Tooda-loo. [02 Jul 2005|12:27am]

This is probably my last post, I swear. I know I keep saying that and keep posting things, but this is definitely it. Haha, at least before I leave. I will depart this country on the 4th of July at about 3 AM. I'll be in Japan around noonish-4 PM their time and will arrive in Vietnam at 11 PM. Crazy! That concludes the trip to about 24 hrs on the airplane including resting time in between flights.

Wooh. That was a lot to take in.

It still hasn't hit me yet that I'm leaving. Urr..I shall soon enough. I finally finished packing today, yes today. Never did I think it was so hard to pack everything that you own. I'm kidding, I only packed about 80% of my closet. But aside from the vacation, here's what's going on in my life.

Dillards need me. Still! I hate the job.
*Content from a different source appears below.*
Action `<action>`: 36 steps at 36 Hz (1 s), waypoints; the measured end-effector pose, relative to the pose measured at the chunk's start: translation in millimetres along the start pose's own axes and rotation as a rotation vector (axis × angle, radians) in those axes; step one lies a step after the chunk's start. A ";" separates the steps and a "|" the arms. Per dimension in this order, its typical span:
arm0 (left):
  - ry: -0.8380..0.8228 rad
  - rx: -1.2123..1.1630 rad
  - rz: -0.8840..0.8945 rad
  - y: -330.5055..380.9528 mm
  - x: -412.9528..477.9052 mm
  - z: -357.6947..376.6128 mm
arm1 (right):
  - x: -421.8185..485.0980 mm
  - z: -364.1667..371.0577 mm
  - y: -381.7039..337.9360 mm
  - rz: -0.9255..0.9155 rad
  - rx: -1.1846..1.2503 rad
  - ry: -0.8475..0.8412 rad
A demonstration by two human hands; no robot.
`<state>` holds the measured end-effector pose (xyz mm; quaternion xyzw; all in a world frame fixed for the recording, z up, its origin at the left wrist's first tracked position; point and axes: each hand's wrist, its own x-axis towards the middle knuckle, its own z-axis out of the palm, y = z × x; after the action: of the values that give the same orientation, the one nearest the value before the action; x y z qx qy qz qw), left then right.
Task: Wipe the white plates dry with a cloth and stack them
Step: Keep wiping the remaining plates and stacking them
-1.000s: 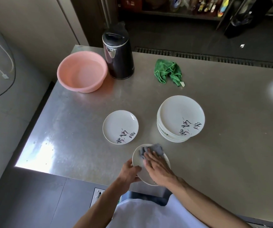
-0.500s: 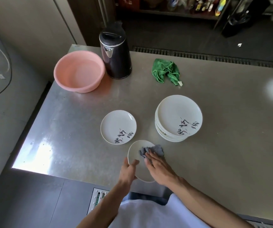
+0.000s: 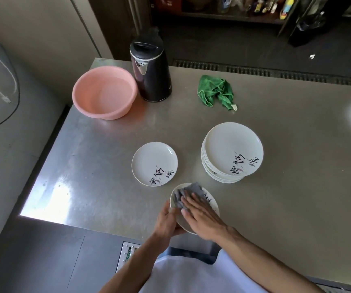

My advice to anyone, never work at Dillards! My sister and I have been planning this grand scheme of how I'm going to QUIT! But this afternoon, my mom told me to go work for them until Sunday. Make some more money for CA she says...kinda changing my mind about quitting now. Gar I was so excited too! I had it all planned out. Now I'll just have to see how I feel tomorrow morning and if I'm too lazy to work. Chances are, I will be quitting this weekend.

Zeng and I are good, post-breakup. He's doing fine and I'm so happy for him. Everything is going his way and he's accomplishing so much in the month that we're apart than in most of the two yrs that we were with each other. Kinda sad on my part. Maybe it was the right move to let it go...ehh either way, can't turn back now. We're still close and best of friends. I don't get to see him as much but still think of him tons.

As for school, I'm getting excited for Fall to come around. However, I'm already finding options to leave DU and carry my education elsewhere. I guess I'll just have to see how much I'll like the school. I do know that I can study in Japan for a semester or two...yay! Can you see me in Japan? OMFG I would die. Hahaha I'm thrilled.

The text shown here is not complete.